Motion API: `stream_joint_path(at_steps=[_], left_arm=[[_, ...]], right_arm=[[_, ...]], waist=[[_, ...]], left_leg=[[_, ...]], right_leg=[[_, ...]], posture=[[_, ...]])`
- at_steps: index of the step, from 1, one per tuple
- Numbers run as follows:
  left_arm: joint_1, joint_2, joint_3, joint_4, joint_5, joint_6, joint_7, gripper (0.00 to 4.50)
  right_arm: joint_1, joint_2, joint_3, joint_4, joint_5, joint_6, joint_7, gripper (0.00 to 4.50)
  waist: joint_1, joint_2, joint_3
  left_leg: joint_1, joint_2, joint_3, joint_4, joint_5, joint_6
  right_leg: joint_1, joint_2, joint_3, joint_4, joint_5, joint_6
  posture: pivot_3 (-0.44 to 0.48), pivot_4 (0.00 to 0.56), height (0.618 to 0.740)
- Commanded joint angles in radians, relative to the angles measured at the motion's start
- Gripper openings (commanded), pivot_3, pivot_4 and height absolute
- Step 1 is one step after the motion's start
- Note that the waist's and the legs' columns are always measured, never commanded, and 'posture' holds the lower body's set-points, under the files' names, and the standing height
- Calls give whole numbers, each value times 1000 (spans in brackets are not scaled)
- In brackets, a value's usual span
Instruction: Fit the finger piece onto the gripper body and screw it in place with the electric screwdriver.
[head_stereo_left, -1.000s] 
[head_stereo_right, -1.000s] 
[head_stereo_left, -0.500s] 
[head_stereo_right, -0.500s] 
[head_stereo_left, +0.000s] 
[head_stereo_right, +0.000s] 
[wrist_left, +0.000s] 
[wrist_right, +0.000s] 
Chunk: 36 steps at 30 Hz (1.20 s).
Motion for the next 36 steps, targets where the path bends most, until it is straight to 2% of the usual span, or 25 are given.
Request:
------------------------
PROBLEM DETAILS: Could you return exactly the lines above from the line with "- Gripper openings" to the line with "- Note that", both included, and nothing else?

EXERCISE ANSWER:
- Gripper openings (commanded), pivot_3, pivot_4 and height absolute
- Step 1 is one step after the motion's start
- Note that the waist's and the legs' columns are always measured, never commanded, and 'posture' holds the lower body's set-points, under the files' names, and the standing height

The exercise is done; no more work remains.